> _Work to be completed_: Your task is to gather the lines below that hold the string "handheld".
-- Opening Marker --
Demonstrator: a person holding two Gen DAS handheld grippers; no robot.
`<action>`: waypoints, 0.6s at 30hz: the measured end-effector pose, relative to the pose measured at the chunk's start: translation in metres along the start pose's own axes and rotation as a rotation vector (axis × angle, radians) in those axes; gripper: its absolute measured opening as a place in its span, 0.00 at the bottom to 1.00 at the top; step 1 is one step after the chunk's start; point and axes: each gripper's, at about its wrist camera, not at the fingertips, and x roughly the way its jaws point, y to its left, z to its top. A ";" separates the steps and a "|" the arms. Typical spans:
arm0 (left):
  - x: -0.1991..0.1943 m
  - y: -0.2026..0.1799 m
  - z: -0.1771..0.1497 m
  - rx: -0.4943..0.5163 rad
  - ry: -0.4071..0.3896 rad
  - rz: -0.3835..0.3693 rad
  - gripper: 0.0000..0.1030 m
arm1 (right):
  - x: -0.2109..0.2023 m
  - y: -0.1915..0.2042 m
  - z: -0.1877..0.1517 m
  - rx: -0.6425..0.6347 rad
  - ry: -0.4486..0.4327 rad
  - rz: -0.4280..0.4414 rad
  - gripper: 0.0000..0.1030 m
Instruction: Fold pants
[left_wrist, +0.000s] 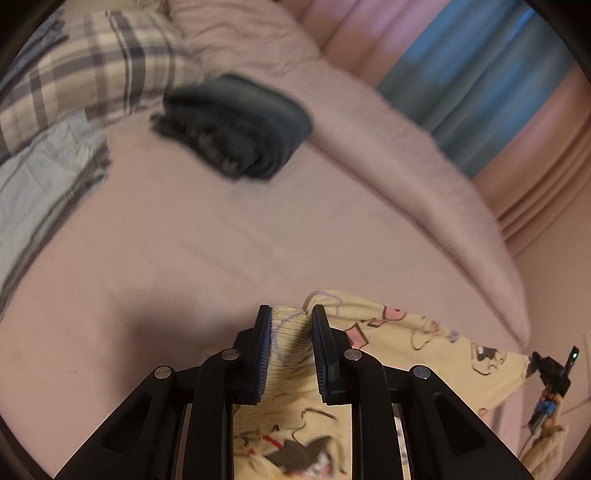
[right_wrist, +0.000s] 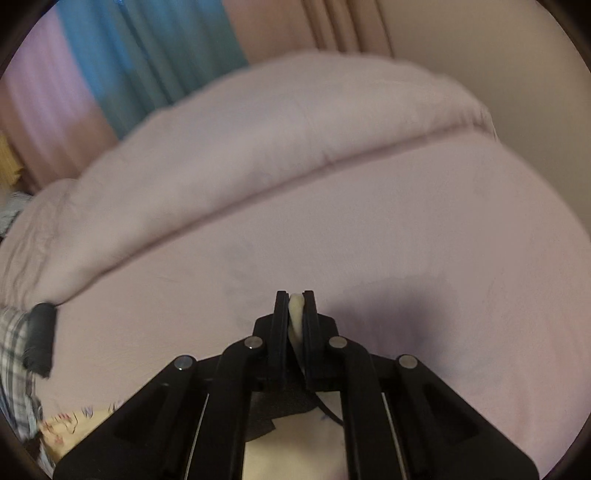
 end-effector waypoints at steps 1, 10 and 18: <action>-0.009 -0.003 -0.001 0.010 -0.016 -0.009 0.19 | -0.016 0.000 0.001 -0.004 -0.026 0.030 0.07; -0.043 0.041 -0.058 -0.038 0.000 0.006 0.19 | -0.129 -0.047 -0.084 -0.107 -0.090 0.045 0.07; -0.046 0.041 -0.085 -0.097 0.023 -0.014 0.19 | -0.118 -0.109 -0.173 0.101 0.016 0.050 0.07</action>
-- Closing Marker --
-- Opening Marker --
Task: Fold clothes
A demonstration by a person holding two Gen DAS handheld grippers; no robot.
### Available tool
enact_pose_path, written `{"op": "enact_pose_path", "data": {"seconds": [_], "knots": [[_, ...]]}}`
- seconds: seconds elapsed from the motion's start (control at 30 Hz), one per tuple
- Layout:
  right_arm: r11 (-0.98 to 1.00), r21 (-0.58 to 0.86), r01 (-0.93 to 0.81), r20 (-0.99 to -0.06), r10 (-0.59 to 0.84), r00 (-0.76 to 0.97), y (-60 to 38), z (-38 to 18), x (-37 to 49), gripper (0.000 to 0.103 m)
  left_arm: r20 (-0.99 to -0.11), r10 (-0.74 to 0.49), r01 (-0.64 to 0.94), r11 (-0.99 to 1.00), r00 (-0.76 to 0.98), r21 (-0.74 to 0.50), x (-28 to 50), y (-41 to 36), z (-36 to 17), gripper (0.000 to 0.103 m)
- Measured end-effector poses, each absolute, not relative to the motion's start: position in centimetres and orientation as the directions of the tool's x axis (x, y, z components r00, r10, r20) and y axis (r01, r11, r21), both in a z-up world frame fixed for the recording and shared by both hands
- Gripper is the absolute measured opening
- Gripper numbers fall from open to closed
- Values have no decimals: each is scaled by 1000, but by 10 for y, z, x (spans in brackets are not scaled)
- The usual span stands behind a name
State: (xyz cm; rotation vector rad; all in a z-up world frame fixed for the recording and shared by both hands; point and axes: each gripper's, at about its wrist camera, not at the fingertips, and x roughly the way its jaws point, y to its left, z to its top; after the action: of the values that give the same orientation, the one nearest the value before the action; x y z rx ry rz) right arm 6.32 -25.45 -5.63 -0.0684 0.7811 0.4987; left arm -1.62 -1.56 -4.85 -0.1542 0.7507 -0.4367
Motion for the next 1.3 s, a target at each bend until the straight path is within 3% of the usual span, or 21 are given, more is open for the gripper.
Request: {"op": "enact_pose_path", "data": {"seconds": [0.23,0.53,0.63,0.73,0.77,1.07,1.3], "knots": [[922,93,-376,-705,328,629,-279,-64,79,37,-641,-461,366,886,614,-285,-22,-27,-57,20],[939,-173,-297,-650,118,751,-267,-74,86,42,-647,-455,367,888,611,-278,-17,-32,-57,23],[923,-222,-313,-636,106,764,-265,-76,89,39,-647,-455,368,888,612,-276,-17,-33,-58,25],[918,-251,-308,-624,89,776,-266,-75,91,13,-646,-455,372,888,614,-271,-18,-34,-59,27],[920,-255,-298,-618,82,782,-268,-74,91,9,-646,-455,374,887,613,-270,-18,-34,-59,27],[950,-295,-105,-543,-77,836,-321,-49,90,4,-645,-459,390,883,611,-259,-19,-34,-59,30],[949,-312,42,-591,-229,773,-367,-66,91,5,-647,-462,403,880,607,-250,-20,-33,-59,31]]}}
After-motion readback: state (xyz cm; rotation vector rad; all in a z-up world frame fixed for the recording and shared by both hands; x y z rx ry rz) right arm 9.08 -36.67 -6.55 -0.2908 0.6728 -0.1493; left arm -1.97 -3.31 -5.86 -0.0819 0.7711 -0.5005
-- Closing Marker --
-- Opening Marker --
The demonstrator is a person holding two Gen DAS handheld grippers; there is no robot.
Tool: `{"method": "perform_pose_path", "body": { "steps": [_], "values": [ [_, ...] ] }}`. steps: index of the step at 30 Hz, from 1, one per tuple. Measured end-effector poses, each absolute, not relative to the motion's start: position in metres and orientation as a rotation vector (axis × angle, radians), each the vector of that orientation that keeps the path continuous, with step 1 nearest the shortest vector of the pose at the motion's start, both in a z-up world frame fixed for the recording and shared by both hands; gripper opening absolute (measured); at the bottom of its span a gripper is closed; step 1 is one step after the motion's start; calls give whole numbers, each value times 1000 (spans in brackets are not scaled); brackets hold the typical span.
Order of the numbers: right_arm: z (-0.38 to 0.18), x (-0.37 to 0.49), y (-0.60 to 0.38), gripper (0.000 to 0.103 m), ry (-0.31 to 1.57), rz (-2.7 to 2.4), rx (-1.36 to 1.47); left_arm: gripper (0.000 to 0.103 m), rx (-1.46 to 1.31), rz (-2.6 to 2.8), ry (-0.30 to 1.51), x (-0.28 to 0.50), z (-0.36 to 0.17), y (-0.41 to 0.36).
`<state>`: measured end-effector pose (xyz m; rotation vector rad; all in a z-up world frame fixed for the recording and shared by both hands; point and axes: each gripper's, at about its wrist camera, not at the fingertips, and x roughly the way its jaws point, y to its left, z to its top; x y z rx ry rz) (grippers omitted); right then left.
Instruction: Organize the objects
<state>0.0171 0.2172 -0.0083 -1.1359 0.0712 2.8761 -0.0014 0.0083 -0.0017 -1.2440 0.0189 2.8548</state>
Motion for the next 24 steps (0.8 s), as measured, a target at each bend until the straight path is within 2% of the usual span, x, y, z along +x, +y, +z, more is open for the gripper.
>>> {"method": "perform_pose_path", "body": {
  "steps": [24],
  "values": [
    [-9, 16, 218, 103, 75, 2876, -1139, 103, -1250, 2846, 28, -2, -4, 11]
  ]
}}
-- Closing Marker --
> _Reply_:
Demonstrator: a person holding two Gen DAS handheld grippers; no robot.
A demonstration by a person holding two Gen DAS handheld grippers; no robot.
The demonstrator is a person holding two Gen DAS handheld grippers; there is no robot.

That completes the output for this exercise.